In certain instances, county approval must be given for a city to exercise its extraterritorial powers. G.S. 160D-202(c) requires county approval whenever a city with a population of more than 10,000 seeks to extend its extraterritorial jurisdiction beyond one mile. It also requires that county approval be secured for the extension of city extraterritorial jurisdiction into any area where the county is already enforcing  county zoning and  subdivision regulations. This includes the one-mile area adjacent to cities.
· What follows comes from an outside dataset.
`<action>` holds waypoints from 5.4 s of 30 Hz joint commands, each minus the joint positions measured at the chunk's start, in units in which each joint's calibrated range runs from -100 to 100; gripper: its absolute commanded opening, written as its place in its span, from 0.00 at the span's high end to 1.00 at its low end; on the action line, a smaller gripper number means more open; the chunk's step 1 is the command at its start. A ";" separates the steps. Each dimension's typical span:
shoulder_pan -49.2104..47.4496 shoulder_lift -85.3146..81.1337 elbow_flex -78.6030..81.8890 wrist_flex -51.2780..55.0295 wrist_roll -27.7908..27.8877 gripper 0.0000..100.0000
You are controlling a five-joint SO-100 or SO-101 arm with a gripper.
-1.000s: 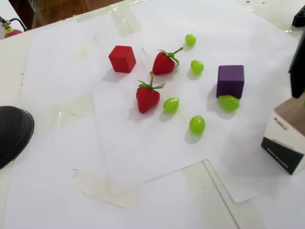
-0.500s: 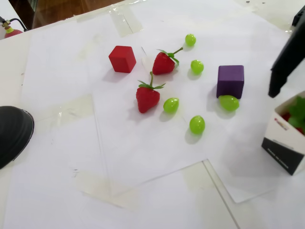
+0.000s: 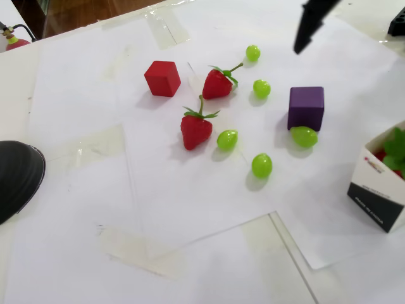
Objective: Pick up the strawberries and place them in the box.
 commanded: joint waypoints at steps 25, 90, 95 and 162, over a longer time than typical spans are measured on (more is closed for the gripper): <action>20.21 26.73 -17.37 -16.51 8.79 0.66; 19.62 24.92 0.63 -33.67 11.87 0.65; 19.48 24.75 0.63 -32.53 11.87 0.64; 18.81 20.36 -7.46 -14.06 11.72 0.71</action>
County Representation on City Boards

A principal concern with granting municipalities extraterritorial power has been the lack of political representation for extraterritorial residents. The legal aspects of this concern were largely resolved when the U.S. Supreme Court concluded that federal constitutional guarantees of due process and equal protection are not violated when states grant municipalities extraterritorial jurisdiction without extending the right to vote in municipal elections to extraterritorial residents. Holt Civic Club v. City of Tuscaloosa, 439 U.S. 60, 70–75 (1978).

The 1958 study commission noted the concern that residents of these areas were not entitled to vote in city elections It  recommended mandatory representation of extraterritorial residents on city planning boards and boards of adjustment “to meet this objection in a practical and yet legal manner.” This recommendation was incorporated into law. G.S. 160D-303 requires proportional representation of ETJ residents on all city appointed boards that deal with city development regulations that are applied in the ETJ. That statute also sets the process the city is to follow in making these ETJ appointments.

Future of ETJ

While most cities in the state have had authority to adopt extraterritorial development regulations for over a half-century, controversy remains.
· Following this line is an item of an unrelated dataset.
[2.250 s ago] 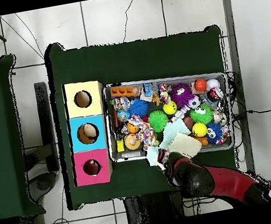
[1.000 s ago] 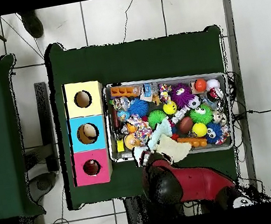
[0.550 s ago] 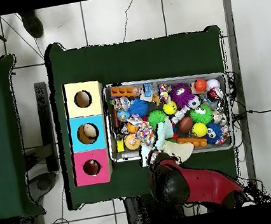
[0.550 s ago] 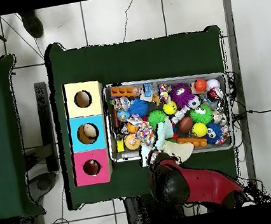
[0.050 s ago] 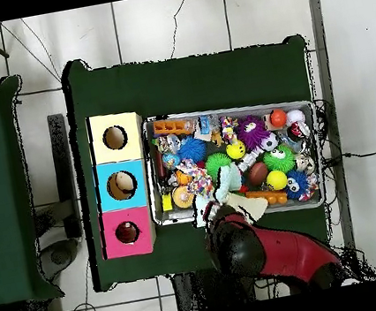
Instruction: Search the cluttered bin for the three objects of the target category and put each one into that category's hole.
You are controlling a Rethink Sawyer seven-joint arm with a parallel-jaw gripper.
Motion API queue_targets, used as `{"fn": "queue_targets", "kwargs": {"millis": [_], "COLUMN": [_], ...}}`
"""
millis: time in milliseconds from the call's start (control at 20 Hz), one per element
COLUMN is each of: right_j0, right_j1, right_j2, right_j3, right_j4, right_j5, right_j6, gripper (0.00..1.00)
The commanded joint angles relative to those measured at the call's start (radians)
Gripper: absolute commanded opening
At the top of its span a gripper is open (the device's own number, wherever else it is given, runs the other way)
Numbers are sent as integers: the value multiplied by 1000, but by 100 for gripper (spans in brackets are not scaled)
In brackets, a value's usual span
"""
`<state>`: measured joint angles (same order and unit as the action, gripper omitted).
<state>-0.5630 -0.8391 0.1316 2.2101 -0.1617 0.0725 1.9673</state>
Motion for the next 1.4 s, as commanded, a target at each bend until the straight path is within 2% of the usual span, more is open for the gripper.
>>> {"fn": "queue_targets", "kwargs": {"millis": [50, 100, 150, 400, 600, 700, 1100, 1400], "right_j0": [-41, -46, -72, -91, -38, -6, 98, 108], "right_j1": [-79, -81, -84, -94, -115, -107, -17, 23], "right_j2": [239, 263, 322, 420, 396, 358, 243, 223], "right_j3": [-13, -15, -14, -29, -68, -100, -234, -267], "right_j4": [100, 99, 94, 112, 145, 146, 199, 192], "right_j5": [10, 18, 32, 37, 77, 90, 54, 28], "right_j6": [178, 163, 137, 128, 130, 117, 143, 125], "gripper": [0, 0, 0, 0, 0, 0, 0, 0]}}
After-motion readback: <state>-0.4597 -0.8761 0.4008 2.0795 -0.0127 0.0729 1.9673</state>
With adoption of legislation making future involuntary annexation more difficult, some cities have returned their ETJ area to county jurisdiction. Several counties have established policies that limit their approval of new municipal ETJ to those areas  where the city can show it has plans to extend urban services, particularly city water and sewer. The General Assembly has removed ETJ authority for several cities, but has authorized larger ETJ areas for many small population cities. While wholesale revisions of the state’s ETJ scheme have not been seriously considered since 1959, the topic remains controversial, more so in some areas than in others.

Frank Graham had straightforward questions. What is ETJ, is it legal, and why was it allowed? Those questions have straightforward answers laid out above.
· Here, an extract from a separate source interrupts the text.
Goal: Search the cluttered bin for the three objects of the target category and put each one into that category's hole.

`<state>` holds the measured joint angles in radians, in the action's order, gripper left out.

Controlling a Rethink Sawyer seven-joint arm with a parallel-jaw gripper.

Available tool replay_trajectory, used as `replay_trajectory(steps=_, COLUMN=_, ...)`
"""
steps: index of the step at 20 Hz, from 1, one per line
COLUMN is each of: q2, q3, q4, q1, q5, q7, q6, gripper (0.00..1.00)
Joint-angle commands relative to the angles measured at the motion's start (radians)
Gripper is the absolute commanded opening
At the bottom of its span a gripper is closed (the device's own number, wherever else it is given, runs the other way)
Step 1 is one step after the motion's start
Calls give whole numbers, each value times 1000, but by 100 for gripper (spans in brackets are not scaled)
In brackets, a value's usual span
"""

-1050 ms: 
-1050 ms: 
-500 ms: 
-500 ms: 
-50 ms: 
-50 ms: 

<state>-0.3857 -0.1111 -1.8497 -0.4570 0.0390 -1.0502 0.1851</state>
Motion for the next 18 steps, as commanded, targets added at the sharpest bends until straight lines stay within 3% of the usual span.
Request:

The more difficult questions revolve around how the state should state organize its local governments to deal with growth and development on urban fringes. How do we best manage the transition from rural to suburban? Who should plan for orderly and efficient growth in these areas? Which units of government should provide what types of urban services? How is expanding necessary infrastructure to be funded? How should provision of services be coordinated with planning and development regulation? How should cities and counties coordinate their planning efforts? How should we manage for transitions in jurisdiction over time? What is fair, reasonable, equitable, and effective for cities, for counties, and for residents and landowners in these areas?

Those questions are likely to be before our city councils, county boards of commissioners, and the legislature for some time to come. As long as they are, we will continue to grapple with the broader implications of Frank’s questions.